### What to produce
Under this line are the records; write out word for word the part that begins at the line containing "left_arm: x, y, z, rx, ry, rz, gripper" and ends at the line containing "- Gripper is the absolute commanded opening", and no more.

### Data extract

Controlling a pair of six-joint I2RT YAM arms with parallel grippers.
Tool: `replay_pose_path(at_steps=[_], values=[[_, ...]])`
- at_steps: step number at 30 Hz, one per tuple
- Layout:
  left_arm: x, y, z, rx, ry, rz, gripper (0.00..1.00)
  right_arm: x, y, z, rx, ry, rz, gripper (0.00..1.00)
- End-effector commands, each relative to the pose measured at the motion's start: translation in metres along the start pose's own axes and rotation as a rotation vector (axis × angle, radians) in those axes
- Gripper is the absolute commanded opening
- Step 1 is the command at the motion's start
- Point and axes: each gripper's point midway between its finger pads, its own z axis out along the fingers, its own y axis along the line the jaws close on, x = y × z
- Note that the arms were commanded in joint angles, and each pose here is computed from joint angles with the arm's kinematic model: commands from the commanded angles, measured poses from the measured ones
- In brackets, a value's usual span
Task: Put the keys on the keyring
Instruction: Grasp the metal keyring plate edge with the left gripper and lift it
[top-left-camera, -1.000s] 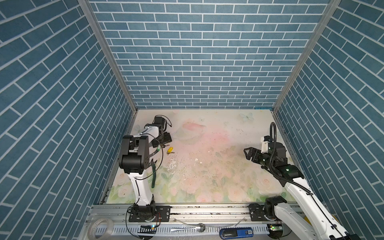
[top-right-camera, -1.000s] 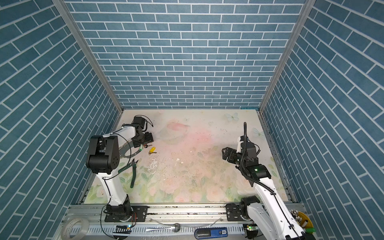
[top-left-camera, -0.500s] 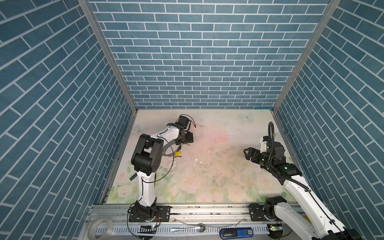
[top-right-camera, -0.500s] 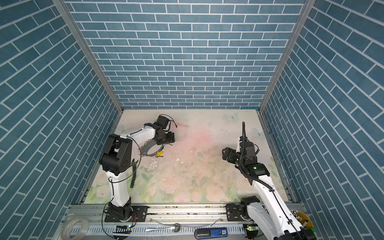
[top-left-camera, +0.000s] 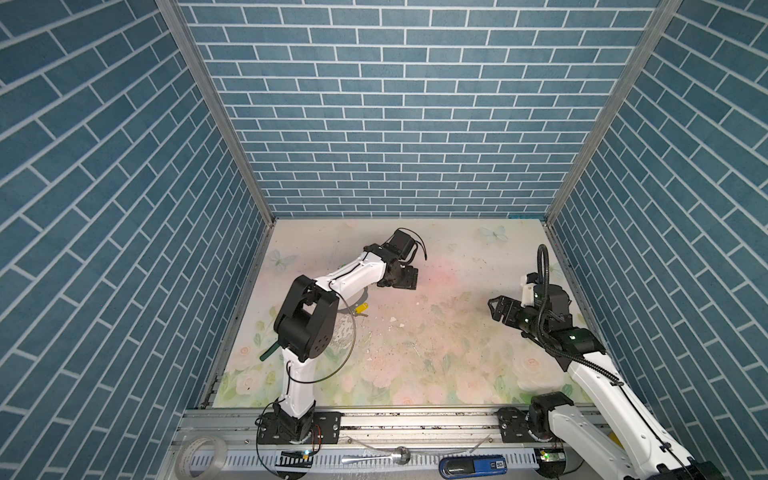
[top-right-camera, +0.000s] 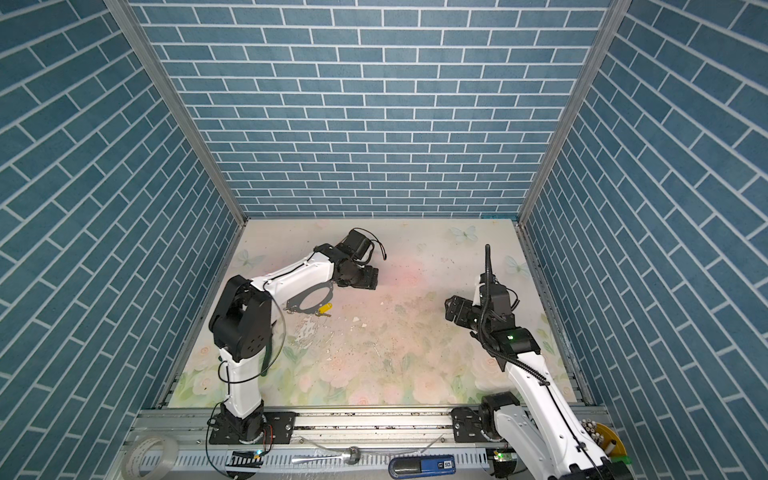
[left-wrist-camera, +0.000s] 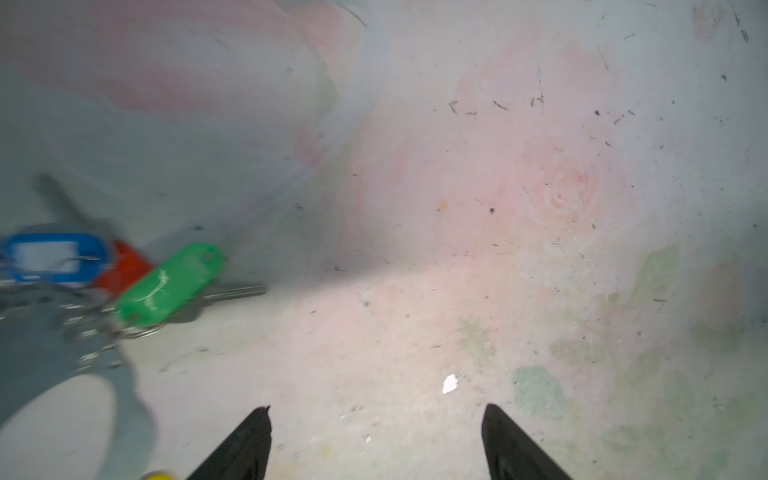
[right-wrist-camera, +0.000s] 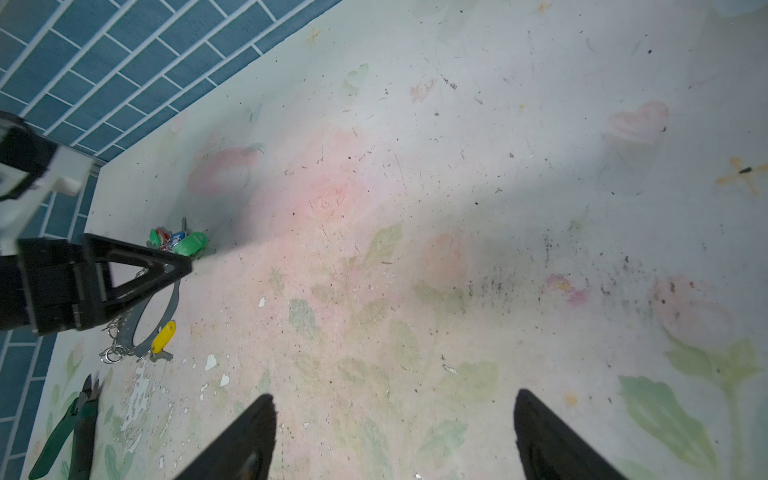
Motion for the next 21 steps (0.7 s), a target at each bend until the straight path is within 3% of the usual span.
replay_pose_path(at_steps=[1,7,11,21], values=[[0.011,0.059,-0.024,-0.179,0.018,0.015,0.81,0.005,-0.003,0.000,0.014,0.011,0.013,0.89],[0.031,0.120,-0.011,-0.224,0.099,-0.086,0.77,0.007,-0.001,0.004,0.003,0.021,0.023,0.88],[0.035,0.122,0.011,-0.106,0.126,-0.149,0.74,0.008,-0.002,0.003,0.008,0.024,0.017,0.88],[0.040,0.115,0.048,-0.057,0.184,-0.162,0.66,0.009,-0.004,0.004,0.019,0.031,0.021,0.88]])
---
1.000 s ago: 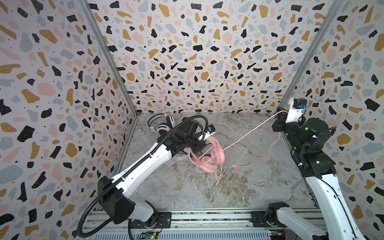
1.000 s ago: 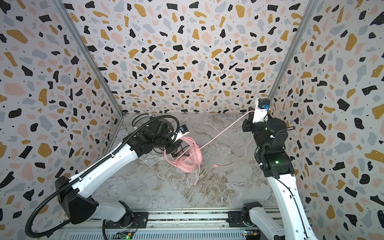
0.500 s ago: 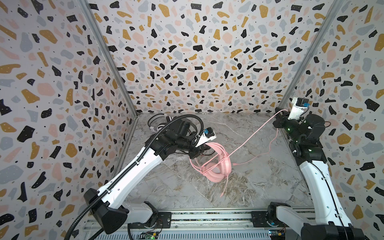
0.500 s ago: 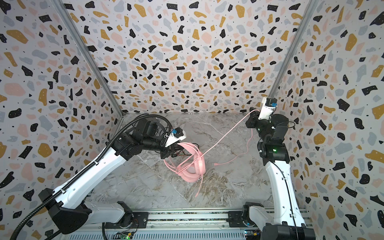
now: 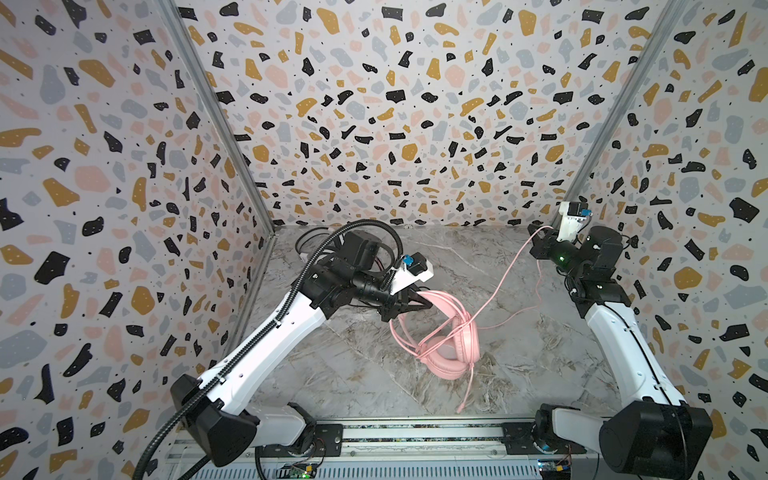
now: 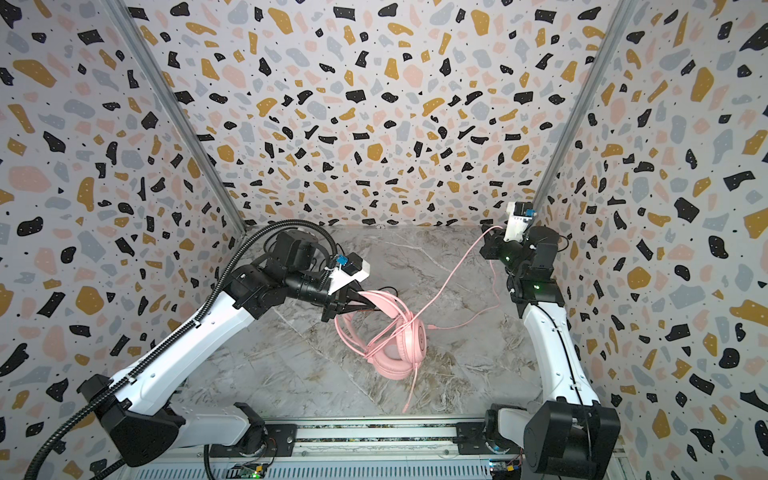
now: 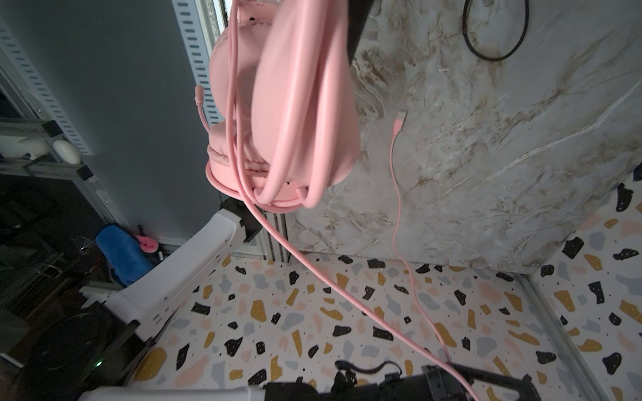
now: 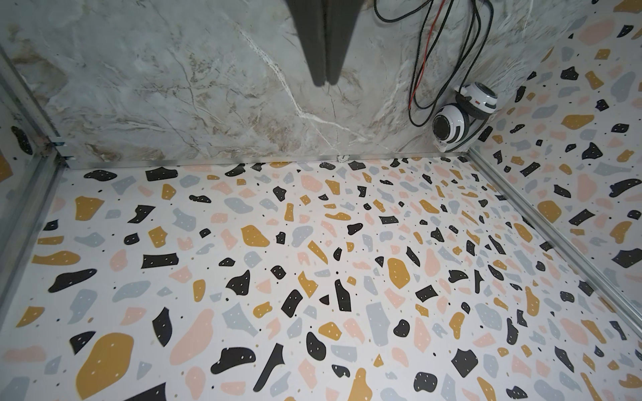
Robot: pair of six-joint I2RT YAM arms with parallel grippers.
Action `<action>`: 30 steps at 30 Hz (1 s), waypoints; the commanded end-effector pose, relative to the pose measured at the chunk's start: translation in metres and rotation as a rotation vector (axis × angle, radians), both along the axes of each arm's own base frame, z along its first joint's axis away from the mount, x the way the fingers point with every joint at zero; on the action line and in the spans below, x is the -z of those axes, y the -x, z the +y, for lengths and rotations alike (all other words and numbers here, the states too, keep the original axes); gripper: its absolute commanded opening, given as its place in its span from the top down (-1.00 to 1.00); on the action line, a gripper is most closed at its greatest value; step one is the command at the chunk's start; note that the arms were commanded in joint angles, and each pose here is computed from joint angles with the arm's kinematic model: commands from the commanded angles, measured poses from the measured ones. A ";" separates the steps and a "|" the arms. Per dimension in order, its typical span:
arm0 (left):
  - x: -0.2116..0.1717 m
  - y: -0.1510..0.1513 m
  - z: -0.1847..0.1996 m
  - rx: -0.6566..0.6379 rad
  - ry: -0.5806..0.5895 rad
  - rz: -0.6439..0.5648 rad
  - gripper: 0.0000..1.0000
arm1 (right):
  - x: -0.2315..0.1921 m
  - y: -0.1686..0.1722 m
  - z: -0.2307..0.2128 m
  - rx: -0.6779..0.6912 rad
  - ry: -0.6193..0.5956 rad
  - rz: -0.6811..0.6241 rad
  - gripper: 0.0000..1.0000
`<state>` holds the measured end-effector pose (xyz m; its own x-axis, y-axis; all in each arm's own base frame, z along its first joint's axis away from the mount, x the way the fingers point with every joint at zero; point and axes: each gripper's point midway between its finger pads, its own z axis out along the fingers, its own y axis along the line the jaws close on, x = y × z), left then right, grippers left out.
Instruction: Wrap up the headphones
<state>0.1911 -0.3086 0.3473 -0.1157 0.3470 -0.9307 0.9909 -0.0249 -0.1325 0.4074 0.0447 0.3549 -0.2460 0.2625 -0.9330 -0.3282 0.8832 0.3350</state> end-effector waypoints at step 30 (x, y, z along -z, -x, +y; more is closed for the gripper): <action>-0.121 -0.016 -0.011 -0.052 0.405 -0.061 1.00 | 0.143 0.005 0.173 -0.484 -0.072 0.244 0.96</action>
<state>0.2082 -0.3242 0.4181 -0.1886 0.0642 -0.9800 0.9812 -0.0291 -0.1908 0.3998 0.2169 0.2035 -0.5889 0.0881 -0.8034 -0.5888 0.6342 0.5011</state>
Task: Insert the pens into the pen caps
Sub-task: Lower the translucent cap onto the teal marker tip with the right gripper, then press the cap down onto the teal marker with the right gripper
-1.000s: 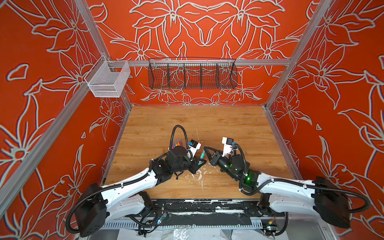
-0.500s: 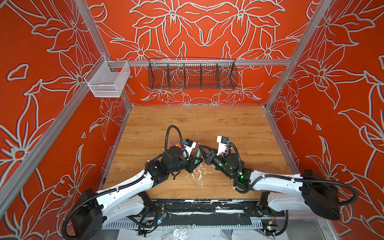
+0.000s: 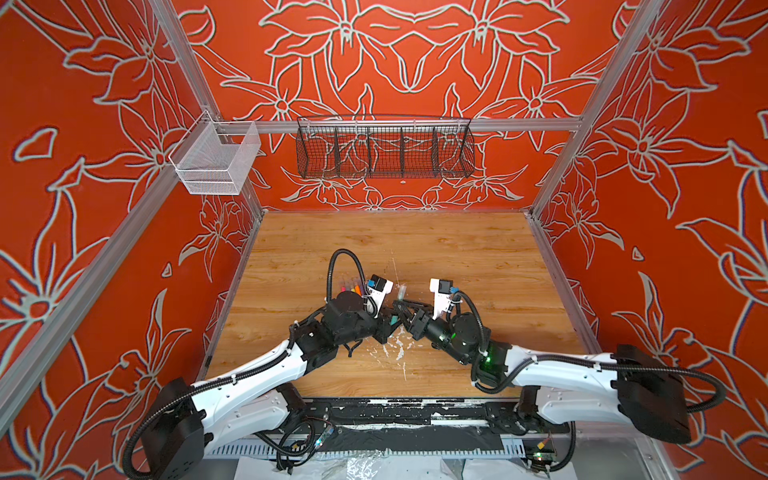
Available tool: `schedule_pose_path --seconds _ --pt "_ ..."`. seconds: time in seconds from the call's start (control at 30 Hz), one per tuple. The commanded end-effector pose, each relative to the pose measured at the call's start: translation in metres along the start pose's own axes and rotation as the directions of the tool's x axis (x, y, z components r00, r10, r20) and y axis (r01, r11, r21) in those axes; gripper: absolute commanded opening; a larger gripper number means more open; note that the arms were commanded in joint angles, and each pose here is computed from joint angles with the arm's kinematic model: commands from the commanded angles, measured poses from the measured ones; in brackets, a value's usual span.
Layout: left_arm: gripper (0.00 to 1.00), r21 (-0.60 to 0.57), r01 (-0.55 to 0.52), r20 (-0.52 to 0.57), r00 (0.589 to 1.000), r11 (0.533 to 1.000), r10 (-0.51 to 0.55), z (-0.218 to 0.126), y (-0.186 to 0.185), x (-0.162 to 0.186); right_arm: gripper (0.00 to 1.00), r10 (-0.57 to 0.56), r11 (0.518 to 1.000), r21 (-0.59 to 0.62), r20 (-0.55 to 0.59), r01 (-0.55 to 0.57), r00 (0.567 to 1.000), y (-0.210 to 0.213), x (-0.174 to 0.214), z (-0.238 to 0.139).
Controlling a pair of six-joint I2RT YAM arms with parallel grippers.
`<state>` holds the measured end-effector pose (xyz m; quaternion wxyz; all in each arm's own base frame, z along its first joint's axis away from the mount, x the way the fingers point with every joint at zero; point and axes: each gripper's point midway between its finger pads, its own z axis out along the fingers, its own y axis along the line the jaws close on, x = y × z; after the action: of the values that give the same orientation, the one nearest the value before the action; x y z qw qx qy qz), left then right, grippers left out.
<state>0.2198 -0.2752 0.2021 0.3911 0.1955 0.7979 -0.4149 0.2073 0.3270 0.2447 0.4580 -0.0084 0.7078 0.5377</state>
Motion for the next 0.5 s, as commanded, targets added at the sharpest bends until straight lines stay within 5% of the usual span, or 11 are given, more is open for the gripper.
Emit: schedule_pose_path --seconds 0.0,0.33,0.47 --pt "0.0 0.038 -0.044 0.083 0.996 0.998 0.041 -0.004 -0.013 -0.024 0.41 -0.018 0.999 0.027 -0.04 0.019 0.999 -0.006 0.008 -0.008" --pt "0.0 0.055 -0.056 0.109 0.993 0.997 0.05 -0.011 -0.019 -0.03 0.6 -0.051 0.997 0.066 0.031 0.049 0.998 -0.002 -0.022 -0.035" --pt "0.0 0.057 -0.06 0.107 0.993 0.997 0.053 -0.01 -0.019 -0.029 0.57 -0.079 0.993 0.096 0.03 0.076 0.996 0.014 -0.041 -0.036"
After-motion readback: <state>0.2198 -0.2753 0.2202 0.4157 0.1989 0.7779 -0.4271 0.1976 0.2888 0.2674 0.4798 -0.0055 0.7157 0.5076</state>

### Answer area
  left_arm: x, y, z, rx, ry, rz, gripper (0.00..1.00)
  right_arm: x, y, z, rx, ry, rz, gripper (0.00..1.00)
- End-effector commands, each relative to the pose measured at the motion's start: translation in metres along the start pose's own axes and rotation as a rotation vector (axis × angle, radians) in those axes
- Gripper is the absolute commanded opening

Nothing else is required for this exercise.